§ **WHAT IS NEEDED**
The listing below contains a span that opens with the line containing "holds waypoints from" and closes with the line containing "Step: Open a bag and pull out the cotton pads". Return that span exactly.

═══

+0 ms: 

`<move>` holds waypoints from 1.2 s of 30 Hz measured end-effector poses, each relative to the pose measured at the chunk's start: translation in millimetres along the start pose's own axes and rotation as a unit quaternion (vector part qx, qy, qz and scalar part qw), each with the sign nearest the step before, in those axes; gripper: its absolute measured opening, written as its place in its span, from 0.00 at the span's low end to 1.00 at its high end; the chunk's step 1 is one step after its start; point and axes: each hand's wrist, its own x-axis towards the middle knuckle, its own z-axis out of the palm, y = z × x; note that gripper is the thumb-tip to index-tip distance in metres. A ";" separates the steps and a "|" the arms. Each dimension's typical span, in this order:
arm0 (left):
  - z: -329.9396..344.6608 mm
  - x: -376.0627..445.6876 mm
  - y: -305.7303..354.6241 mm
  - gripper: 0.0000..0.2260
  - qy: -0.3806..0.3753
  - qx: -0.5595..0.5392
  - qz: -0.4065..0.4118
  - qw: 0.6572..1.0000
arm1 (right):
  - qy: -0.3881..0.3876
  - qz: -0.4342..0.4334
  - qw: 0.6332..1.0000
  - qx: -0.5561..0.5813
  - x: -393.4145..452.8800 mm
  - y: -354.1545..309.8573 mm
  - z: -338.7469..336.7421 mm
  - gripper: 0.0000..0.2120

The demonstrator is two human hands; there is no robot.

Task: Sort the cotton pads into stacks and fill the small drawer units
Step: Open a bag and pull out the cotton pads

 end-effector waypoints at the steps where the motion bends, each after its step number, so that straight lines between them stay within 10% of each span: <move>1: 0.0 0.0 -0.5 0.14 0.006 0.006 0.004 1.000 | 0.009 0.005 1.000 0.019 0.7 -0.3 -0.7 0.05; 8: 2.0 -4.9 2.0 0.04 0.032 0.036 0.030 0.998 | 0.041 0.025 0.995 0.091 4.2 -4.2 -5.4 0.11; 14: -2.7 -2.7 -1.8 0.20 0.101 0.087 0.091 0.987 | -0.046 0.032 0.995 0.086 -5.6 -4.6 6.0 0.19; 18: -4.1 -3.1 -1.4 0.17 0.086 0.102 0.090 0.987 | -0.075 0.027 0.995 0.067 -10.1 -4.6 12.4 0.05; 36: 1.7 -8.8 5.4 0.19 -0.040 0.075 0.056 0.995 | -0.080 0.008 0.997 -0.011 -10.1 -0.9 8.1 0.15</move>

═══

§ **TASK ANSWER**
`<move>` holds waypoints from 1.2 s of 30 Hz measured end-effector poses, each relative to the pose measured at the chunk's start: translation in millimetres along the start pose's own axes and rotation as a unit quaternion (vector part qx, qy, qz and scalar part qw), each with the sign nearest the step before, in those axes; gripper: its absolute measured opening, written as its place in its span, from 0.00 at the span's low end to 1.00 at its high end; the chunk's step 1 is one step after its start; point and axes: each hand's wrist, its own x-axis towards the middle knuckle, its own z-axis out of the palm, y = z × x; note that gripper is the thumb-tip to index-tip distance in metres. A ";" separates the steps and a "|" the arms. Each dimension's typical span, in this order:
arm0 (left):
  - z: -329.9396..344.6608 mm
  - x: -376.0627..445.6876 mm
  - y: -305.7303..354.6241 mm
  - gripper: 0.0000..0.2260
  - qy: -0.3806..0.3753
  - qx: -0.5595..0.5392
  - qz: -0.4065..0.4118
  - qw: 0.6572..1.0000
arm1 (right):
  - qy: -0.3881..0.3876
  - qz: -0.4342..0.4334
  - qw: 0.6332..1.0000
  - qx: -0.5561..0.5813
  - x: -393.4145..452.8800 mm
  - y: -354.1545..309.8573 mm
  - z: -338.7469..336.7421 mm
  - gripper: 0.0000..0.2120

The demonstrator is two human hands; there is no robot.

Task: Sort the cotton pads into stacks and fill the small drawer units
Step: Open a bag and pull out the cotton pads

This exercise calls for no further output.